Es ist endlich soweit. Am kommenden Sonntag gibt es wieder Hear and Now live on stage. Neben Max am Schlagzeug wird Phil am Didgeridoo seinen improvisatorischen Beitrag dazu leisten. Mit Max spiele ich ja nun mittlerweile schon ein paar Jahre. Wir sind sehr gut auf einander eingestimmt. Die Erfahrung in der gemeinsamen Improvisation bringt das mit sich.

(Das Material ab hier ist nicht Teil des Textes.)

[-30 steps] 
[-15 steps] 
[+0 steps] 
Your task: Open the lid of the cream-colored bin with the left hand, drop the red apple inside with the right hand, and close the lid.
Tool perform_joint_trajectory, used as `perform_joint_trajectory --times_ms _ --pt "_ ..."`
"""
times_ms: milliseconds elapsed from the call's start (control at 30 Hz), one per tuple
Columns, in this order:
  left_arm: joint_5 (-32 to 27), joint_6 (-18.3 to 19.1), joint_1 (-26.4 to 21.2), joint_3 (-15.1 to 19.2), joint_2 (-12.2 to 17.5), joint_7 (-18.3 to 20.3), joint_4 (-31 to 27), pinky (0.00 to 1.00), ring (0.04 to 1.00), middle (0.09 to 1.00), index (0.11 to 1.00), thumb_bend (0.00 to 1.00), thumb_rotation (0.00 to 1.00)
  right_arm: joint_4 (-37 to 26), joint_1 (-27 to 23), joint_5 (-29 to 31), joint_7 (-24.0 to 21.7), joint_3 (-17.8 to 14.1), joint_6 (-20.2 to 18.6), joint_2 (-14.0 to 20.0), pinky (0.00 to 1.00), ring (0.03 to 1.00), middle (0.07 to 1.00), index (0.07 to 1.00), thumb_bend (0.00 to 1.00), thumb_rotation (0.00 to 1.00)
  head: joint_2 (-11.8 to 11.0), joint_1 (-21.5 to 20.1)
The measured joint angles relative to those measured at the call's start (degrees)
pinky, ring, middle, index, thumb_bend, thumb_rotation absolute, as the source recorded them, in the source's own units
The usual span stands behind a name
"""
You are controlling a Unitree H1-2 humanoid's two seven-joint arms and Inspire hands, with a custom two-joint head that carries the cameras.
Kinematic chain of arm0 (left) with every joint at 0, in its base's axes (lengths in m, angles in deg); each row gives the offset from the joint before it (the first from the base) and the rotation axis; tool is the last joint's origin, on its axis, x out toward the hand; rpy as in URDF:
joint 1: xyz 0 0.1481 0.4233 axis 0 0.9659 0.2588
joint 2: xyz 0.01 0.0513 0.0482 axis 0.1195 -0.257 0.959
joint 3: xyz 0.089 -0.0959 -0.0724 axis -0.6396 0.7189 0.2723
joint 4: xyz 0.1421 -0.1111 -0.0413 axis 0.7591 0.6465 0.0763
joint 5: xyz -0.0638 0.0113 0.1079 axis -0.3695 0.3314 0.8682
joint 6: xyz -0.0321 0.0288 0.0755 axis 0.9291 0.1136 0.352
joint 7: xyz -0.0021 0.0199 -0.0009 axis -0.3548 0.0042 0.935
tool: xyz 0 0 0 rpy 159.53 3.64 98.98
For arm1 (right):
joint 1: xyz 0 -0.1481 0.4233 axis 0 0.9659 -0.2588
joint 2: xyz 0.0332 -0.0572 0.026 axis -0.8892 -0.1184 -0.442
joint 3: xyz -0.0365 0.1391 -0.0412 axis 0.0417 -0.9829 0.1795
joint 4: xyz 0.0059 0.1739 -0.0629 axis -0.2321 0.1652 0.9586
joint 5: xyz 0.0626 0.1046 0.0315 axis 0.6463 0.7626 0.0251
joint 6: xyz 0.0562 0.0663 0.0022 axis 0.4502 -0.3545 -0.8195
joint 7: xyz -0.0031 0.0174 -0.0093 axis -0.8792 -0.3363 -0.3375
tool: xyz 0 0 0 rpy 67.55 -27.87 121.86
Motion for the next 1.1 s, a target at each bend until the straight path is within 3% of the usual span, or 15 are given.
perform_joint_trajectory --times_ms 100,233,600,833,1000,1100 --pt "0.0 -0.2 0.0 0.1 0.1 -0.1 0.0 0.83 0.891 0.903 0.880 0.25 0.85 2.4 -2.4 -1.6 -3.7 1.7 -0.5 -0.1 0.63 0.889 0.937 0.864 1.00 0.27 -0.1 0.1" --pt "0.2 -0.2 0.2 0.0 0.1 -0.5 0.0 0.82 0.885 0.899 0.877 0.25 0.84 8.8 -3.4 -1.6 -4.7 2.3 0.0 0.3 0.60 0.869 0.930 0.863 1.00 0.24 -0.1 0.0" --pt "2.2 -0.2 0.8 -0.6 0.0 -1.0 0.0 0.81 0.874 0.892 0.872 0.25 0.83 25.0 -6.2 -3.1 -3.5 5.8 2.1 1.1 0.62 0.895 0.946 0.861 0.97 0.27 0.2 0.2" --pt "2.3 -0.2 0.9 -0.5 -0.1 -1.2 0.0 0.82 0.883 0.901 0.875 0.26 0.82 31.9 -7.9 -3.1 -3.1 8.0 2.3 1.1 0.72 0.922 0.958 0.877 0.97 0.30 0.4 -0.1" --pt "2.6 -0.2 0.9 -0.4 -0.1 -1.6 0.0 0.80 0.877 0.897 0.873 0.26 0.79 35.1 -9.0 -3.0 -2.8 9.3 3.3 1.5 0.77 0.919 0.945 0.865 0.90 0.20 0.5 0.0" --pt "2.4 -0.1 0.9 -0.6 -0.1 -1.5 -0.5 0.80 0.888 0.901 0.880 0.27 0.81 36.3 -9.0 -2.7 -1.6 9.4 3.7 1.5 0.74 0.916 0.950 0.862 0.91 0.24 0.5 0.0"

Um so mehr bin ich gespannt, wie die Konzert Impro mit dem Didgeridoo funktionieren wird. Es ist spannend gar nicht vorher soviel rumgeprobt zu haben, sondern das Experiment vor Publikumsaugen und -ohren geschehen zu lassen. Immerhin bewegt sich ein Didgeridoo auf einem Ton im tiefen Bassbereich. Ich bin sehr gespannt, was das mit unserer Gruppenimpro machen wird. Außerdem werde ich mit dem iPad mein Klavier samplen und als Effektprozessor für den Pianosound einsetzen. Dabei werde ich mit den Apps Samplr und LiveFX spielen. Außerdem bestücke ich meinen Sampler mit atmosphärischen Sounds, die ins Sci-Fi gehen. Eine der letzten Vorstellungen von Hear and Now Dimensions, das noch mit Theaterspiel kombiniert war, hatte Beeinflussung durch Horror- und Darksamples erfahren. Den Gegensatz des tiefen erdenden Tons des Didgeridoos möchte ich kontrastieren mit der Klangvorstellung des Weltalls. Daher der Science-Fiction-Ansatz. Natürlich wird das alles um das August Förster Piano gebaut, das sich sehr gut spielt und wieder mal der Beweis dafür ist, dass ein gut verarbeitetes älteres Klavier mehr wert sein kann, als ein billiger neuer Flügel. Wo es in dieser Konstellation musikalisch hingeht, wissen wir, wie immer, noch nicht.

Hear and Now - Concert Improv

24. März
20 Uhr

mit Stephan Ziron (Piano, iPad, Sampler)
Max Geng (Drums)
Sé Strobach (Licht & Ton)
als Gast: Phil Ziegler (Didgeridoos)

Brotfabrik Berlin
Caligariplatz 1
13086 Berlin Weißensee

Eintritt 10/7 Euro

Karten unter karten@brotfabrik-berlin.de
oder an der Abendkasse.



Es kam in den letzten Tagen die Frage auf, ob es denn nicht einfach eine Jamsession sei, die wir da veranstalten. Das muss ich entschieden zurückweisen. Auch wenn es auf den ersten Blick so scheinen mag, als würden wir "einfach nur ein bisschen jammen", ist der Ansatz ein anderer. Konzert Impro bedeutet, dass die innere Haltung eine andere ist. Bei einer Jamsession spielt man für sich und die Kollegen, hauptsächlich aus Spaß oder zu Übungszwecken. Sicherlich kann ein Publikum dabei auch genug mitnehmen für sich. Aber bei der Konzert Impro steht der Gedanke des Konzertieren im Vordergrund. Alles, was man auf der Bühne tut, ist einem Publikum bewusst gewidmet. Der Eigenanteil ist bei der Kunst eh immer groß genug. Aber es ist für mich ein Unterschied, zu wissen, dass ich für ein Publikum improvisiere oder für mich allein oder in einer Gruppe aus reinem Vergnügen. Der experimentelle Charakter und das sich auf die Suche begeben, auf einen ungewissen Weg, ist das spannende an der Konzert Impro, die zwar locker wirken kann, aber einen anderen Gedanken verfolgt. Wenn ich weiß, dass ich ein Stück darbiete, bewerte ich alles ganz anders. Ich würde nie auf die Idee kommen, einen Gedanken abzubrechen auf der Bühen vor Publikum, sondern ihn so zu vollenden, dass es eines Publikums angemessen ist. Daher stehe ich auch nicht mit unzählig vielen Leuten auf der Bühne, wie vielleicht bei Jamsessions üblich. Ich habe gemerkt, dass es auch schwierig sein kann, je nachdem, welche Instrumente beteiligt sind. Darum überdenke ich die Auswahl der Instrumentalisten. Für das Endprodukt, für das Publikum.